The greater availability recently of brownfields and other grants has made the redevelopment of former mills and historical buildings more financially attractive. However, the presence of polychlorinated biphenyls (PCBs) in building materials, especially paints, can lead to significant future liability. Removal of materials classified as PCB bulk product wastes is required under federal PCB regulations, but PCBs often remain in the building substrates to which they were applied, like walls and window casings. Even when encapsulated, PCBs will leach to the surface and volatilize into indoor air. This potential volatilization and the potential health hazard can limit or complicate potential future uses, especially residential.
Added to prolong the useful life of building materials, PCBs were used in varying concentrations in building materials like caulks and paints between about 1950 and 1980. The concentrations of PCBs in building materials varied widely but some materials have been tested as containing percentage-level concentrations. PCBs in high concentrations found in paints and caulks will diffuse over time into the building substrates like the brick, concrete, and wood to which they were applied. Given the length of time of contact, greater than 50 years in many cases, PCBs can diffuse several inches into the once clean building substrates.
Typical abatement procedures for PCB-containing building materials include removal of all visible PCB-containing building materials, such as paints. This is a surficial removal action that removes the highest concentration of PCBs. However, testing the surface of the building substrate following removal will still typically find PCBs in regulated concentrations. Remaining PCB concentrations in the building substrates typically depend upon the concentration of PCBs in the original building material applied but are typically greater than one milligram per kilogram (mg/kg). These remaining building substrates are then classified as PCB remediation waste. To prevent direct exposure to the PCB-containing building substrates, a physical barrier is placed over the substrate or an encapsulant is applied directly onto the surface. The use of epoxy coatings as an encapsulant is typical since they have the longest useful lifetime and are easiest to apply.
For caulk joints like window or expansion joints, remedial actions typically involve removal of the caulk and potentially some building substrates in contact with the caulk. A small area of PCB-impacted materials may remain in place if they are encapsulated or a barrier is installed, and approvals are required from the US EPA and potentially your state environmental regulatory agency.
However, as shown in the photo, when PCB-containing paints are identified, there are often large areas impacted and it is not always possible to remove all the PCB-impacted building substrates for structural reasons. As a result, there can be large areas of PCB-impacted building materials left in place with encapsulants or barriers covering the surface. Removal of the PCB bulk product waste paints will remove the largest source of PCBs within the building but, with time, PCBs will diffuse into the encapsulants and then can volatilize into indoor air. The larger the surface area impacted by PCBs, the greater the potential for PCBs to volatilize into indoor air.
This route of potential PCB exposure is of great concern to the EPA, so the agency has begun to require air testing to determine that the future use of the building does not pose an excess risk to future occupants. For industrial or commercial uses, the standard for occupancy is total PCB concentrations less than 20 nanograms per cubic meter (ng/m3). For residential uses, that standard is only five ng/m3, and EPA will likely require retesting of indoor air on a periodic basis if PCB-impacted materials remain in the building.
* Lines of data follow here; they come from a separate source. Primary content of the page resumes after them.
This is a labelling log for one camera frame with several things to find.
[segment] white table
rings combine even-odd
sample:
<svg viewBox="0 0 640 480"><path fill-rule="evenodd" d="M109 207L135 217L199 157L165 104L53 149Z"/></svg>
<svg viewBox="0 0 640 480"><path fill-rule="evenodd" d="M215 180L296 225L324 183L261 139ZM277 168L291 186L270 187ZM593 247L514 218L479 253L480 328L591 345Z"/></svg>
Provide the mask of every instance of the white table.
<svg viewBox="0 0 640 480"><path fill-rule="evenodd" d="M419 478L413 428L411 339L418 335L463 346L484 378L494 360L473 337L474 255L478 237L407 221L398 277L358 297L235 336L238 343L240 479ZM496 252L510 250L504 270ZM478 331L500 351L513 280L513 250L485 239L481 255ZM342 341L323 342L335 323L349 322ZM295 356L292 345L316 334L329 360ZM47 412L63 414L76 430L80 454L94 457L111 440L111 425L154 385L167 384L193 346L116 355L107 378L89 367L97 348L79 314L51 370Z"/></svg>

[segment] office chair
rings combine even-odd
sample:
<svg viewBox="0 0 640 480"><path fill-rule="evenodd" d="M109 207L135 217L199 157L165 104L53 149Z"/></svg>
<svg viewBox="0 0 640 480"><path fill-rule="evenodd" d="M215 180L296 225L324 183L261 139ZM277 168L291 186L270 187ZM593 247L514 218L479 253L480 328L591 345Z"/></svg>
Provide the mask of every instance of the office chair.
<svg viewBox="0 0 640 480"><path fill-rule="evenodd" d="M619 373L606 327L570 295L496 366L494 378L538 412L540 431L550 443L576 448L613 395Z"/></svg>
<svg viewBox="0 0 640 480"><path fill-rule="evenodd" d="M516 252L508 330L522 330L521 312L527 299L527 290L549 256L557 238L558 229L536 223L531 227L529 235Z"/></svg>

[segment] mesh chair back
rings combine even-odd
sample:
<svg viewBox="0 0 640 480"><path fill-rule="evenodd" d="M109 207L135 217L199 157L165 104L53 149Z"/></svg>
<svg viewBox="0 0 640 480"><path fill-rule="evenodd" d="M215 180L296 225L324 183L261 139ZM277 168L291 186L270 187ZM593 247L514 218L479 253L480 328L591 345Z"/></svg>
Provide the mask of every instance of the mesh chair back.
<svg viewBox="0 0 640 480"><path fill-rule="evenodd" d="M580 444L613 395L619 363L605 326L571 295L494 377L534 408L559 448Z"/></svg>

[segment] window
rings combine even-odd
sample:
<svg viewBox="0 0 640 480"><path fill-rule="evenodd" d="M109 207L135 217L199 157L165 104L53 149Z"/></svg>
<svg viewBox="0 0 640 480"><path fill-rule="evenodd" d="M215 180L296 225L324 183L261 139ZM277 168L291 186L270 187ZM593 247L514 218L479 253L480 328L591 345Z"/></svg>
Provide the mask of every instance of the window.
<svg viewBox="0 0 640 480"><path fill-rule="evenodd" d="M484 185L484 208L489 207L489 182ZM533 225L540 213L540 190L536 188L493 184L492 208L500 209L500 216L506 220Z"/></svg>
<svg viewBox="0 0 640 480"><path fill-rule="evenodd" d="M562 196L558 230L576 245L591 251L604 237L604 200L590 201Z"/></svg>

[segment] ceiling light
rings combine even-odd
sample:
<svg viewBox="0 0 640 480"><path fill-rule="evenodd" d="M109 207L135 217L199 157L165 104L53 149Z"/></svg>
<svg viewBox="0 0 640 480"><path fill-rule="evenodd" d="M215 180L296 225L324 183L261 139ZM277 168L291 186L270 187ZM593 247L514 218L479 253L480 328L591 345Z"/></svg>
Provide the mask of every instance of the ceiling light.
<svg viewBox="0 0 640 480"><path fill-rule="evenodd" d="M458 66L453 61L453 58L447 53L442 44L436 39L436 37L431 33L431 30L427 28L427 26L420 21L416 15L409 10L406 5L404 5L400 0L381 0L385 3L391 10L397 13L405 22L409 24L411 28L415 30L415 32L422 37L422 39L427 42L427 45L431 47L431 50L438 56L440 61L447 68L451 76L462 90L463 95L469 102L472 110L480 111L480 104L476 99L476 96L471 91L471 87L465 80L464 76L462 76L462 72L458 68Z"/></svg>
The costs for future testing and any corrective measures, if required, are typically borne by the building owner or manager.
If you are restoring a historical building for residential purposes, it is important to determine what PCB-containing building materials may be present and to include abatement and restoration costs in the development plans. It is also important that you include potential future air testing and additional site remediation in future costs. To limit this future liability, it would be very helpful if encapsulating materials were developed that hindered the diffusion of PCBs and prevented them from reaching the surface and volatilizing into indoor air. However, such a material is not available at this time, and developers of historical buildings should be aware of the potential future liabilities posed by PCBs in building materials.
Malcolm Beeler, LEP, is a senior technical leader with Weston & Sampson, Rocky Hill, Conn.